Akhirnya aku diam dan hanya bisa tersengal-sengal saja selama ia melamuti batang kemaluanku. Mengulum dan menjilatinya hingga bersih. Kubiarkan saja. Toh, sudah lama ia tak melakukan itu padaku.

Aku tetap berbaring telentang di atas batu gunung itu, sampai akhirnya Bahar mendekapku dari belakang dan membisikkan kata-kata mesra padaku. Aku berusaha menoleh dan menciumnya.

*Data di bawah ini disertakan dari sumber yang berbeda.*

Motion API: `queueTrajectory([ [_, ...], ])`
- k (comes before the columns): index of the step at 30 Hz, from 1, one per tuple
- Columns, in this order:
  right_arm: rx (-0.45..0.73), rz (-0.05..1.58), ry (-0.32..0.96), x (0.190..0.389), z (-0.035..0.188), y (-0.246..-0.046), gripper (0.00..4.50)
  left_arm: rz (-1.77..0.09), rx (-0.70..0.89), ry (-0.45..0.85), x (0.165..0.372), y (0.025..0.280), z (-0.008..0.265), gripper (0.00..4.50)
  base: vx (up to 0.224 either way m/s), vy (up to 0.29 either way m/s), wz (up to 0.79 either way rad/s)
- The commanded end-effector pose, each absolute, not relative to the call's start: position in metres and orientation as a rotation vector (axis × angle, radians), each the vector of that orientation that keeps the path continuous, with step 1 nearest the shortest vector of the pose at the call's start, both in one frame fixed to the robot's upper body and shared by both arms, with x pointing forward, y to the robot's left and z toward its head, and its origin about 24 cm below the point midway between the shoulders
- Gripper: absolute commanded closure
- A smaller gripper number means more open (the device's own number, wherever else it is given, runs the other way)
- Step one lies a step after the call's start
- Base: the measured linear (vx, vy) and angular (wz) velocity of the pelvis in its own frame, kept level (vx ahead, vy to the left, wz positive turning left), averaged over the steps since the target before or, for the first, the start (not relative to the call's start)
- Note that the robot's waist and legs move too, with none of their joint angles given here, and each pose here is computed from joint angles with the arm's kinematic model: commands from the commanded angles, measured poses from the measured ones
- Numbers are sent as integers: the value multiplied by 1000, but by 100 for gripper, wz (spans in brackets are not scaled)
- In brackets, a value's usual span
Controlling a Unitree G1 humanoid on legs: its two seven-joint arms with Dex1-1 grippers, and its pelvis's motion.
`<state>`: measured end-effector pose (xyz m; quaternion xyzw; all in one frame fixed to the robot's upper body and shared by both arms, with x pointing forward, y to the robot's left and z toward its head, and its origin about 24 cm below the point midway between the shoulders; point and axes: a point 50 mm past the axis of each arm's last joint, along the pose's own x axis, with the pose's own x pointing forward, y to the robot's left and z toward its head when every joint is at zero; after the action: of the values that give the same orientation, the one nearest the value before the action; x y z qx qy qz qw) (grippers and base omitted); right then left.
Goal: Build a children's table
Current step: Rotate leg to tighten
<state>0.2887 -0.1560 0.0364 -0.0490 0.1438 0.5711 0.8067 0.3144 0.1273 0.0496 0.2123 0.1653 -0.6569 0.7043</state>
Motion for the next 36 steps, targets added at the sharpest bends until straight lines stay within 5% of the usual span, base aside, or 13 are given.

"Kalau setiap kali Abang menjilatiku sampai bersih seperti itu, rasa-rasanya aku tak perlu mandi lagi."
"Betul?" tanyanya dengan mimik lucu. Aku mengangguk.

Tak kusangka ternyata anggukanku ditindaklanjuti olehnya dengan berusaha menjilati seluruh tubuhku. Aku sampai meronta-ronta berusaha melepaskan diri.

Siang itu langit nampak biru. Pepohonan menghijau, dan tebing nampak angkuh dalam warna terakota. Siang itu akhirnya berujung pada sebuah keindahan.